Alpha and Omega pairs aren’t meant to be separated, especially new couples. This is the time of our relationship that we’re supposed to be banging on every surface imaginable until it kicks off my heat and his rut.

“From now on, whenever you come, I want you to send me a picture.”

“What? I can’t do that!”

“Is it so wrong for an Alpha to want to see a blissed out, post-orgasm glow on his Omega?”

“Won’t it make your situation worse?” I pause and lick my lips, squirming a little just thinking about his throbbing knot.

“Yup.”

“This seems like a recipe for disaster.”

“Spitfire, I’m an Alpha voluntarily choosing to be away from my Omega. I’m already a ball of testosterone and uncompromising horniness. I’d rather fan the flames than let them simmer,” he says and I laugh. It’s the most Murphy response possible. Every other person alive would be desperate to make this separation period easier on themselves, to lessen the symptoms. Not my Alpha. Nope, he wants to burn.

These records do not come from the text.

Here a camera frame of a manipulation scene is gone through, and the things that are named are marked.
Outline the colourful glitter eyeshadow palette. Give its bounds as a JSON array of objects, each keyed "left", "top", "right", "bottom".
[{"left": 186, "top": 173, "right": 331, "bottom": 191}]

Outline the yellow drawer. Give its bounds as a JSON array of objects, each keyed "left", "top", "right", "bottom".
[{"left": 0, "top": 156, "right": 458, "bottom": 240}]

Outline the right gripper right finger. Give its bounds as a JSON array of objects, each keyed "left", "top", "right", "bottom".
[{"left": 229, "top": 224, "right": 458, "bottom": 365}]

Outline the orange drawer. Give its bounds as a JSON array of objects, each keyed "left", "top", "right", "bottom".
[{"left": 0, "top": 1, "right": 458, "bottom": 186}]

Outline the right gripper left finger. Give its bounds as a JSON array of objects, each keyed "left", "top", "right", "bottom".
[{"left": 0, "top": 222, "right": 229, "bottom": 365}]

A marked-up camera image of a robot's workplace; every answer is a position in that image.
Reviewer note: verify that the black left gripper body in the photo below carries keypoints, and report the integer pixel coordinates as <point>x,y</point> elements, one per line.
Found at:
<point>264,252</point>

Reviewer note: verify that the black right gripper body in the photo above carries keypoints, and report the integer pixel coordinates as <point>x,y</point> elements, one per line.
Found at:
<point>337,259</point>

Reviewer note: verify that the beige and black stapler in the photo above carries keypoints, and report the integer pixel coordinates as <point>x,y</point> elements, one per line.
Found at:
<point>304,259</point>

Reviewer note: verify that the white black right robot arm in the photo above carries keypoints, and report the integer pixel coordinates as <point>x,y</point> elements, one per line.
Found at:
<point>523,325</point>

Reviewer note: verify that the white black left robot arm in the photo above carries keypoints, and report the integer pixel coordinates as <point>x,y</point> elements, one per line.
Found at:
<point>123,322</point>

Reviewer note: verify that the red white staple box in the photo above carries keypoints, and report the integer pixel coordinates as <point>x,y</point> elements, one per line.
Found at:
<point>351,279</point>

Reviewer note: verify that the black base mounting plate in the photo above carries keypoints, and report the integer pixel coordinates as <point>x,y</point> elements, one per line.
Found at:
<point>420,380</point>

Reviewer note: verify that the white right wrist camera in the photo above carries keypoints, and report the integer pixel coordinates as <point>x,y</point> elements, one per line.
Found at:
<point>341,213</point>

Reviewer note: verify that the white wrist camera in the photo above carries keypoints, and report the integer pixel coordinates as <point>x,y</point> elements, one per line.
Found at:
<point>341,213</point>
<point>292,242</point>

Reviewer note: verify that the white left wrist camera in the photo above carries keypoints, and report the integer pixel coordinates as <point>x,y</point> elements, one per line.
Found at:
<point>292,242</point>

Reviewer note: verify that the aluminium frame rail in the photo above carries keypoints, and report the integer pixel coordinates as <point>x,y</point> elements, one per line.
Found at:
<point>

“And if I can’t handle the flames?” I ask, my breath hitching.

I can hear his smile down the line. It’s bright and earnest and cheeky. A deep growl rumbles down the line and the hairs on my arms stand to attention.

“Omega, you’re the only one who can.”

I shiver as his voice rumbles through my body. My eyes drift close, and I squeeze my thighs together. “Okay, but you have to send me pictures, too.”

“Of course. I’m gonna flood your phone with knot pics.”

“Deal,” I say, biting my lip. This is such a bad idea. I’m signing up for self-inflicted torture, but the thrill surging through my veins is intoxicating. Life will never be boring with Murphy as my Alpha.

We talk for hours and only hang up as a soft glow appears on the horizon.

Fourteen

Matilda

It’sbeenthreeweekssince I answered Ida’s ad in Omega Weekly and yet it feels much longer. In that short time I’ve found my scent match, been arrested, stared down a wild horse, been rejected by my Alpha, moved to a remote outback town, started a new job, and befriended an elderly meddlesome Omega. Yeah, I’ve been a busy girl.

Despite feeling like my life is chaotic, I can honestly say I can’t remember being happier. The only thing that would make this new life better is having my Alpha by my side.

God, my skin itches with need whenever I think of him. His text messages are always cheeky and laden with innuendo, but it’s the constant stream of images that have me wet at the most inappropriate times.

He’s definitely not shy. It started off with just goofy selfies of his flushed face post-orgasm and rapidly devolved to straight up pornography. Some are tamer than others. Yesterday, he sent me a single shot of his fist wrapped around his purple knot with pre-come beading at the tip. Today, it was a video in high definition of his cock spurting ropes of white come onto bathroom tiles.

Ida has taken to leaving the room in a rush whenever my phone chimes. She says I smell like a brothel whenever that “damn cowboy” messages me.

I can’t help it though. He makes my body come alive with a handful of words, a single image, or a graphic video. It’s even worse when we talk on the phone. His voice is like raw honey, and the deep tenor… Well, let’s just say I find myself dreaming of him more nights than not.

I have an automatic google alert set up on his name and it chimes at least once a week.

My heart beats a little faster and my palms sweat when I read the articles extolling Murphy’s achievements. He’s a champion bull rider, the wild child of rodeo, and an inductee into the PBR Hall of Fame. His name is synonymous with success in his chosen sport.

I’ve spent a lot of time on Wikipedia researching the rodeo scene, and am mildly star-struck by Murphy. He’s a champion. The best of the best.

A sneering inner voice occasionally chimes in: What can I offer someone of that calibre? Thankfully, I don’t have time to wallow in my self doubt.